DIRECTIONS FOR THIS TASK »
The expected output is each line in the data below that includes the string "document".

*** ENTRIES PROVIDED Section Begins ***

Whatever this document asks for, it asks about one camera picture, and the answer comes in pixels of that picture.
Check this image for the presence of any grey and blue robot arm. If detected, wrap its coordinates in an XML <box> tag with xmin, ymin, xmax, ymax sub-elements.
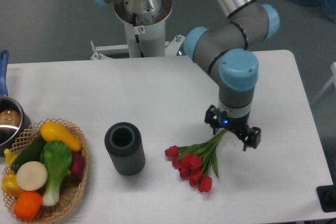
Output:
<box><xmin>94</xmin><ymin>0</ymin><xmax>280</xmax><ymax>148</ymax></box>

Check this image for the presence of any black cable on pedestal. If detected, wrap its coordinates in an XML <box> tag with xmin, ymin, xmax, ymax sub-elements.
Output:
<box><xmin>132</xmin><ymin>13</ymin><xmax>145</xmax><ymax>58</ymax></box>

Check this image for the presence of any orange fruit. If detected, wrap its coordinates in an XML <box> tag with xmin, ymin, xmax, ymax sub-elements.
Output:
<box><xmin>14</xmin><ymin>191</ymin><xmax>42</xmax><ymax>220</ymax></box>

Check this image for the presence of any dark green cucumber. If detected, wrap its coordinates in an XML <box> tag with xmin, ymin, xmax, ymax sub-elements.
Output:
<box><xmin>11</xmin><ymin>135</ymin><xmax>47</xmax><ymax>173</ymax></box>

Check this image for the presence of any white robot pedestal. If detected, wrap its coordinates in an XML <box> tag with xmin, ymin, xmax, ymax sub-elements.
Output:
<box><xmin>91</xmin><ymin>0</ymin><xmax>185</xmax><ymax>59</ymax></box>

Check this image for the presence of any black device at table edge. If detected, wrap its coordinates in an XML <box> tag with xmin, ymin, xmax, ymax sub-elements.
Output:
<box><xmin>316</xmin><ymin>185</ymin><xmax>335</xmax><ymax>212</ymax></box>

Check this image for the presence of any green bok choy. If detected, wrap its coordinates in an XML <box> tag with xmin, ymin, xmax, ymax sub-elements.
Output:
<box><xmin>40</xmin><ymin>140</ymin><xmax>72</xmax><ymax>207</ymax></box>

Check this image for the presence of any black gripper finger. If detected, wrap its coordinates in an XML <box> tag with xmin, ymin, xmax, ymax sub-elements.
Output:
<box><xmin>204</xmin><ymin>105</ymin><xmax>218</xmax><ymax>134</ymax></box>
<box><xmin>243</xmin><ymin>126</ymin><xmax>261</xmax><ymax>151</ymax></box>

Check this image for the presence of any yellow squash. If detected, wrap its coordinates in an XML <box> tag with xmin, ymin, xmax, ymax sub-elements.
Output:
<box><xmin>40</xmin><ymin>122</ymin><xmax>82</xmax><ymax>152</ymax></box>

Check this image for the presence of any yellow banana tip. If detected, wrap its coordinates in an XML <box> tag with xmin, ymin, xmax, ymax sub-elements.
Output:
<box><xmin>4</xmin><ymin>148</ymin><xmax>18</xmax><ymax>167</ymax></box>

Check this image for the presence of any red radish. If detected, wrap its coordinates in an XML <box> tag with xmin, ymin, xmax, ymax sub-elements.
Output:
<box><xmin>70</xmin><ymin>152</ymin><xmax>86</xmax><ymax>174</ymax></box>

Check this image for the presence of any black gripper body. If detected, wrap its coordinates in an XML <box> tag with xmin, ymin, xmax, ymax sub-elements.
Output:
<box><xmin>215</xmin><ymin>105</ymin><xmax>251</xmax><ymax>140</ymax></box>

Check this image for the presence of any woven wicker basket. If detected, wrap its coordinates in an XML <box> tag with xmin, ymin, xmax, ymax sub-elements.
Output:
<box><xmin>2</xmin><ymin>119</ymin><xmax>89</xmax><ymax>223</ymax></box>

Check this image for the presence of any white frame at right edge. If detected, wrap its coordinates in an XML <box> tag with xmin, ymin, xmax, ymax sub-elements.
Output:
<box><xmin>311</xmin><ymin>62</ymin><xmax>335</xmax><ymax>104</ymax></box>

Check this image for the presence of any dark grey ribbed vase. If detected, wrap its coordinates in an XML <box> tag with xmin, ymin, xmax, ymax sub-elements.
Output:
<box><xmin>104</xmin><ymin>122</ymin><xmax>145</xmax><ymax>176</ymax></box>

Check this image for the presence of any blue handled saucepan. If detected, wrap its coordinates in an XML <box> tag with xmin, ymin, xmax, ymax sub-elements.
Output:
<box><xmin>1</xmin><ymin>49</ymin><xmax>31</xmax><ymax>157</ymax></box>

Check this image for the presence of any yellow bell pepper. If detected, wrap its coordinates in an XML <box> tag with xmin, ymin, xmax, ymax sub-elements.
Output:
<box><xmin>1</xmin><ymin>172</ymin><xmax>24</xmax><ymax>198</ymax></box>

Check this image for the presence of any red tulip bouquet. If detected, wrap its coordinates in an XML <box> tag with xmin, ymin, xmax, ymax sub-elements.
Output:
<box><xmin>164</xmin><ymin>130</ymin><xmax>227</xmax><ymax>193</ymax></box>

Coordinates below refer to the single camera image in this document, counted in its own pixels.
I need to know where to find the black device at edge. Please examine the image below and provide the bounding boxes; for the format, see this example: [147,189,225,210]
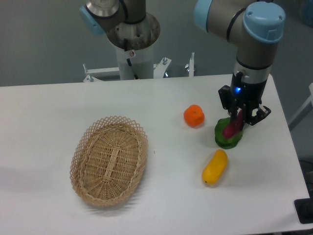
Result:
[294,198,313,224]

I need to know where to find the purple sweet potato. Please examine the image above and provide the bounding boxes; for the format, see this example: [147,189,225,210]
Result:
[222,110,243,139]

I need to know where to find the white metal base frame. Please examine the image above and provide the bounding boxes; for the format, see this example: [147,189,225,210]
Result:
[82,52,197,82]

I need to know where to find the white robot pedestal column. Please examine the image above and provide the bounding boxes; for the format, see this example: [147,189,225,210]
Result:
[106,13,161,80]

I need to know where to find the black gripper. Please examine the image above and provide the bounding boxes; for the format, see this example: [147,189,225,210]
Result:
[218,71,271,131]

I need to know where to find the yellow mango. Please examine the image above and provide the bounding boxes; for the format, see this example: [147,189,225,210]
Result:
[201,149,228,185]

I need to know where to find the woven wicker basket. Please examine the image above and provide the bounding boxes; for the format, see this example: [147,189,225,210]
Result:
[70,116,148,207]

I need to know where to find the black cable on pedestal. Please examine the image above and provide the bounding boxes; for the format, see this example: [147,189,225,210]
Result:
[123,38,140,80]

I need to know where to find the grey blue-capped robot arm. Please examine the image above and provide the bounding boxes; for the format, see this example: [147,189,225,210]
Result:
[80,0,286,130]

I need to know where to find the orange tangerine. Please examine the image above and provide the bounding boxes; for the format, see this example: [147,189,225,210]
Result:
[183,104,205,127]

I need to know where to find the white frame at right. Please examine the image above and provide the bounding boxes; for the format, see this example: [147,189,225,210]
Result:
[288,83,313,131]

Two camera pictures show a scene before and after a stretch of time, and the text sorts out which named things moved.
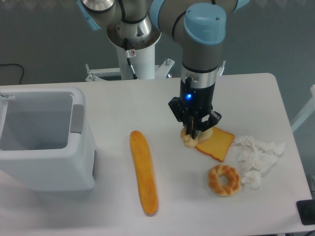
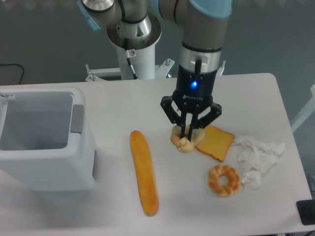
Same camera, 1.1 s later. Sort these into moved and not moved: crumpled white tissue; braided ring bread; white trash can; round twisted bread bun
Moved: round twisted bread bun
Not moved: braided ring bread; crumpled white tissue; white trash can
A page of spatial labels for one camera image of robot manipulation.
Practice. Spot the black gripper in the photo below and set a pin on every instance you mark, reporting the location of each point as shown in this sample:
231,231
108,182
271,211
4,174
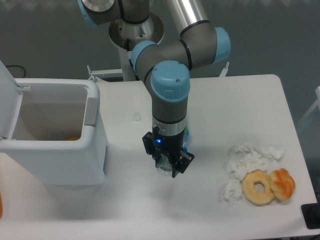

*** ENTRIES PROVIDED Section Ends ***

COMPLETED EXERCISE »
Whatever this document asks for, it asks about one camera picture, and the answer comes in pixels of that picture.
Coordinates below refer to the single camera image in this document, counted in its own pixels.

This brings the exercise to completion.